The meeting adjourned at 5.07 p.m. 
 
Appendix A 
========== 
 
	Version 6 Issues 
	(Bruce K. Haddon) 
 
"Object-oriented" formulation. 
Security and a security model for all components. 
Management model and environment model definitions (in 
	particular, the relationship of these two, 
	including "OID"'s). 
Role of "policy", means of implementation in each 
	component of the model, and the management of 
	policies. 
Event notification between all components, and with the 
	management system; rules for the propagation of 
	errors, error handling and automated suppression, 
	logging, including all interactions with humans 
	(system administrators). 
Transaction semantics (including overall management of 
	transactions, and the related issues of atomicity) 

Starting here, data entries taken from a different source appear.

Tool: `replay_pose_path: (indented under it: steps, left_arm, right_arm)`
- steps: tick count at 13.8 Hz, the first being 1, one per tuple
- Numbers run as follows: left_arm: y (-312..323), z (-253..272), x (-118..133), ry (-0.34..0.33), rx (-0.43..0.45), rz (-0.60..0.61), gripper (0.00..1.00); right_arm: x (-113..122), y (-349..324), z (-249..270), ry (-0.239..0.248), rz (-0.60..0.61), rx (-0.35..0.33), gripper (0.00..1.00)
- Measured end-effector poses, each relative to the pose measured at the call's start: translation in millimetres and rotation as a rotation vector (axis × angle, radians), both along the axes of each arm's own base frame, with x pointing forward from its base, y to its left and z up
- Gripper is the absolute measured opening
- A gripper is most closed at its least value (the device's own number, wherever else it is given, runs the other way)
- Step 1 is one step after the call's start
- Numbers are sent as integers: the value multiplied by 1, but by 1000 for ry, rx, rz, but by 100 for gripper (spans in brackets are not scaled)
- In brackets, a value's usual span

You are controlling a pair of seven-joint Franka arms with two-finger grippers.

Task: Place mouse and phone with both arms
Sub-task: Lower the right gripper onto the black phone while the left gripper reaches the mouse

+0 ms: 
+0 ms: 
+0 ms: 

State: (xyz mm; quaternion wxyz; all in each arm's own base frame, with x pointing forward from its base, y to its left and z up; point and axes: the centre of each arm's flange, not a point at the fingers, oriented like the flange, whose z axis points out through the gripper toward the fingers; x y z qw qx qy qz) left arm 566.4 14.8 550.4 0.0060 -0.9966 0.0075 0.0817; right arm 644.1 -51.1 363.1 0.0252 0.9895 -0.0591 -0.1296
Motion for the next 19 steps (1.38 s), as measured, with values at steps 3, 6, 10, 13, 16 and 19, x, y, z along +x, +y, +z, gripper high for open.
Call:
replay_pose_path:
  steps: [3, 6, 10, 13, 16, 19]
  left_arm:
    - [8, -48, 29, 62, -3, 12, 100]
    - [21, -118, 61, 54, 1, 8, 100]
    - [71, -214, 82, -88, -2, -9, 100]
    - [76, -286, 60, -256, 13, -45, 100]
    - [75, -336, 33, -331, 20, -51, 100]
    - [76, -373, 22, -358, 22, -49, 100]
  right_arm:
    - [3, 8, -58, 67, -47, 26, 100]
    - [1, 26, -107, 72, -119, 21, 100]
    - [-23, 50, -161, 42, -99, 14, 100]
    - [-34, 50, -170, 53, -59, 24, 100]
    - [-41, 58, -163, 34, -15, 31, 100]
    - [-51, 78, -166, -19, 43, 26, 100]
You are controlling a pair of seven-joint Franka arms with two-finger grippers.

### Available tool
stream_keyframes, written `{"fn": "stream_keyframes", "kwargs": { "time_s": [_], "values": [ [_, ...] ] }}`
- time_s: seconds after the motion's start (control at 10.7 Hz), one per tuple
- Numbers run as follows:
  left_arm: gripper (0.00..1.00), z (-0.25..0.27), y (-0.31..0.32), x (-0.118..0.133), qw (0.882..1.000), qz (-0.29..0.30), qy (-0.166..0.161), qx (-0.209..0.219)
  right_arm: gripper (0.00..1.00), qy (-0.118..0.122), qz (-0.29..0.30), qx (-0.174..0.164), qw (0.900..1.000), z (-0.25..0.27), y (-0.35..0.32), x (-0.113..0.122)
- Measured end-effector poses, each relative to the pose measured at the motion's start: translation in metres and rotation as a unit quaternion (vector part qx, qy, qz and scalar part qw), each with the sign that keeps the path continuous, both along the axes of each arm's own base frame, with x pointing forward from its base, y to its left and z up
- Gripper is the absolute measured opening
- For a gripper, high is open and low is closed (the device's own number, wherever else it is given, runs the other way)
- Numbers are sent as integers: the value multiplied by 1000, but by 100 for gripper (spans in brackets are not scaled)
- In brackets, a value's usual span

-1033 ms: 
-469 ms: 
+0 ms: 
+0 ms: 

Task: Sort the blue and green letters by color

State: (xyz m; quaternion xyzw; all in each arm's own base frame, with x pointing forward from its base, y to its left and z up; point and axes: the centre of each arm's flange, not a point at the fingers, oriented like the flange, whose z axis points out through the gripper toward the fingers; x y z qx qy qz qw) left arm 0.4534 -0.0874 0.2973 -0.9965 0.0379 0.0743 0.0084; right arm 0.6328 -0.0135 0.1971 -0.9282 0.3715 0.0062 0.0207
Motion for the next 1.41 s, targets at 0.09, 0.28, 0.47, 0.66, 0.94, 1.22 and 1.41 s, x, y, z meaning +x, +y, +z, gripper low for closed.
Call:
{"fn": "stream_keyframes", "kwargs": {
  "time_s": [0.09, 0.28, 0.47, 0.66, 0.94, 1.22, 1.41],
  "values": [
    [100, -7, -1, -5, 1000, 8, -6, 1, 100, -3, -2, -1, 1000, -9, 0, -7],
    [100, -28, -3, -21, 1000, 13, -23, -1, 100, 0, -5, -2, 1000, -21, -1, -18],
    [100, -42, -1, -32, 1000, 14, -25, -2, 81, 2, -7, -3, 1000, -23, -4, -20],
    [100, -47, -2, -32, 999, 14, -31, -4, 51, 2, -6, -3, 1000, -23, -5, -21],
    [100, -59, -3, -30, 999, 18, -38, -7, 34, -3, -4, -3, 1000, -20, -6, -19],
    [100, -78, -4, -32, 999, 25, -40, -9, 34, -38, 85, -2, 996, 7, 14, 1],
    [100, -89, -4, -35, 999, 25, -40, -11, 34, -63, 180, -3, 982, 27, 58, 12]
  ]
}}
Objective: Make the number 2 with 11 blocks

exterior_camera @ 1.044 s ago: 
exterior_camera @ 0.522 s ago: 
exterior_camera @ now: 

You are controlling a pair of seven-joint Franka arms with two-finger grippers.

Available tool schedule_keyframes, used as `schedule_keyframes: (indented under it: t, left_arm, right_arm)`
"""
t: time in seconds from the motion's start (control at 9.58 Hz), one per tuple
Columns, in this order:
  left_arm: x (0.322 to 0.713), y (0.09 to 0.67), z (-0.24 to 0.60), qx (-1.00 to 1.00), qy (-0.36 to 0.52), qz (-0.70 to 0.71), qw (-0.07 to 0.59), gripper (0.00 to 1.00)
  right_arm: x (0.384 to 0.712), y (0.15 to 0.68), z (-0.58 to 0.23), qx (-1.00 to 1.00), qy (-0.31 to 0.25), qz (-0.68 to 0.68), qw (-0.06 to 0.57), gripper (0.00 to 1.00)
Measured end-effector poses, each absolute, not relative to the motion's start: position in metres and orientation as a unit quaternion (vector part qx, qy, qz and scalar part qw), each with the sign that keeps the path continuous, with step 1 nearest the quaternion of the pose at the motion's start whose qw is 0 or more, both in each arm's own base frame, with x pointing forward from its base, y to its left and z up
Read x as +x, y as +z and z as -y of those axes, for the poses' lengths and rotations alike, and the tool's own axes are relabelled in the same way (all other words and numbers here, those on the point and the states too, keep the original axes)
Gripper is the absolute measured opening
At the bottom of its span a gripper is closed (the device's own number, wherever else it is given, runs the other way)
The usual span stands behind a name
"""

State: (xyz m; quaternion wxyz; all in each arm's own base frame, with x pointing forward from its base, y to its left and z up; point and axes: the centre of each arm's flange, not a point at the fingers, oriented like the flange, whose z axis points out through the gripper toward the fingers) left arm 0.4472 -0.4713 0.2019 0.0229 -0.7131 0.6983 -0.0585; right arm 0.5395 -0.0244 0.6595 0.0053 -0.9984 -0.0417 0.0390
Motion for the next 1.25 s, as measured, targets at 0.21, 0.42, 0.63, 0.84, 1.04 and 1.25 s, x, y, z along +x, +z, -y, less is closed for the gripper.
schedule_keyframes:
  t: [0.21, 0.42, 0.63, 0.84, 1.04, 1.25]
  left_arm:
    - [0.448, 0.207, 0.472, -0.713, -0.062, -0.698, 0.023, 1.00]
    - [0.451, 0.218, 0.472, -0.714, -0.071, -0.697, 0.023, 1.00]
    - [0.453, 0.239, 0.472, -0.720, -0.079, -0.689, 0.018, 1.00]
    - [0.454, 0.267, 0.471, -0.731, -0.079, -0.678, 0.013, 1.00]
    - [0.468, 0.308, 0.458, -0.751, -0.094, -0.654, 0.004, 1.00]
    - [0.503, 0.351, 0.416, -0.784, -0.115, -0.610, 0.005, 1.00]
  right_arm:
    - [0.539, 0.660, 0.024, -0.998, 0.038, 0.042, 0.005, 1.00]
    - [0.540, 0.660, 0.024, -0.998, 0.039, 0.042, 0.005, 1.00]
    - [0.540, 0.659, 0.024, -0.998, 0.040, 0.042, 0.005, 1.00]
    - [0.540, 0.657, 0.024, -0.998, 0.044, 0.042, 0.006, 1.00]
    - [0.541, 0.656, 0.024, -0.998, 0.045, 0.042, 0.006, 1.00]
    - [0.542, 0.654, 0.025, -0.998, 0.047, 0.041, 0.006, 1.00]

A metadata model, including storage of metadata in 
	parallel to the standard storage model itself, and 
	the support for recovery of metadata for all 
	components. 
Reintegration of a "data object" level into the Reference 
	Model (formerly known as "bitfiles") 
Cartridge transportation services, otherwise known as 
	"information interchange" (implying probably an 
	inter-PVL architecture and a method of representing 
	metadata between PVL's). 
Data export and import via other media (including 
	networks (with same metadata problems).
Interoperability ("plug and play"). 
Integration of fixed media with the Reference Model. 
Scalability issues. 
Remaining PVR issues (notably stackers and the like). 
Networking issues (protocols, data representation, 
	distribution of model components). 
Hierarchies of MVR's (assumed in Version 5, but not 
	described). 
 
Plus the issues concerned with the document itself, 
including a greater consistency of its structure and 
editing, and an effort to simplify the language.